> [Your assignment] Print the whole listing below again, exactly as given.

[Opening Given data section]

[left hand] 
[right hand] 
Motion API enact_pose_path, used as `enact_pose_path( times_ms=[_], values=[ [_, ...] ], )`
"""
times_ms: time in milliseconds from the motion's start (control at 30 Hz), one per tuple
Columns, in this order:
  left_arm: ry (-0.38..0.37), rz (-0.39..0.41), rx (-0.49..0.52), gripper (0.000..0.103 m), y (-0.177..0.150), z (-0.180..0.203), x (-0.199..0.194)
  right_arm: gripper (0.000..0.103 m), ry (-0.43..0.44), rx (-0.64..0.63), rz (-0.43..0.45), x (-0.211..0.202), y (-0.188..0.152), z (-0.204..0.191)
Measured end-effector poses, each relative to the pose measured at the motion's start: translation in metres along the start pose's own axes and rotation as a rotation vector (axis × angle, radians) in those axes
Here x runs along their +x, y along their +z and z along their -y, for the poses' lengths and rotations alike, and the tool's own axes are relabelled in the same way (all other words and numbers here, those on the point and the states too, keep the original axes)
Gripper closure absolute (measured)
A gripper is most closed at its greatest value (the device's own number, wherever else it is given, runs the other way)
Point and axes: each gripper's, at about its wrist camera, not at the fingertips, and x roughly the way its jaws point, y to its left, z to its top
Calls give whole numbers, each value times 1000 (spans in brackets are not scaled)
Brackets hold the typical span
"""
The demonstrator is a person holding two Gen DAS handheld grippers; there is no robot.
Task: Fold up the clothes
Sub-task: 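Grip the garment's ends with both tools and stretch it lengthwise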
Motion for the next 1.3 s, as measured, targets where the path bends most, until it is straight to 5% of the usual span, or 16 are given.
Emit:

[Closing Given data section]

> [Solution below]
[left hand] 
[right hand] 
Motion API enact_pose_path, used as `enact_pose_path( times_ms=[_], values=[ [_, ...] ], )`
"""
times_ms: time in milliseconds from the motion's start (control at 30 Hz), one per tuple
Columns, in this order:
  left_arm: ry (-0.38..0.37), rz (-0.39..0.41), rx (-0.49..0.52), gripper (0.000..0.103 m), y (-0.177..0.150), z (-0.180..0.203), x (-0.199..0.194)
  right_arm: gripper (0.000..0.103 m), ry (-0.43..0.44), rx (-0.64..0.63), rz (-0.43..0.45), x (-0.211..0.202), y (-0.188..0.152), z (-0.204..0.191)
Measured end-effector poses, each relative to the pose measured at the motion's start: translation in metres along the start pose's own axes and rotation as a rotation vector (axis × angle, radians) in those axes
Here x runs along their +x, y along their +z and z along their -y, for the poses' lengths and rotations alike, and the tool's own axes are relabelled in the same way (all other words and numbers here, those on the point and the states too, keep the original axes)
Gripper closure absolute (measured)
A gripper is most closed at its greatest value (the device's own number, wherever else it is given, runs the other way)
Point and axes: each gripper's, at about its wrist camera, not at the fingertips, and x roughly the way its jaws point, y to its left, z to its top
Calls give whole numbers, each value times 1000 (spans in brackets are not scaled)
Brackets hold the typical span
"""
The demonstrator is a person holding two Gen DAS handheld grippers; there is no robot.
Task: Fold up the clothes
Sub-task: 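Grip the garment's ends with both tools and stretch it lengthwise
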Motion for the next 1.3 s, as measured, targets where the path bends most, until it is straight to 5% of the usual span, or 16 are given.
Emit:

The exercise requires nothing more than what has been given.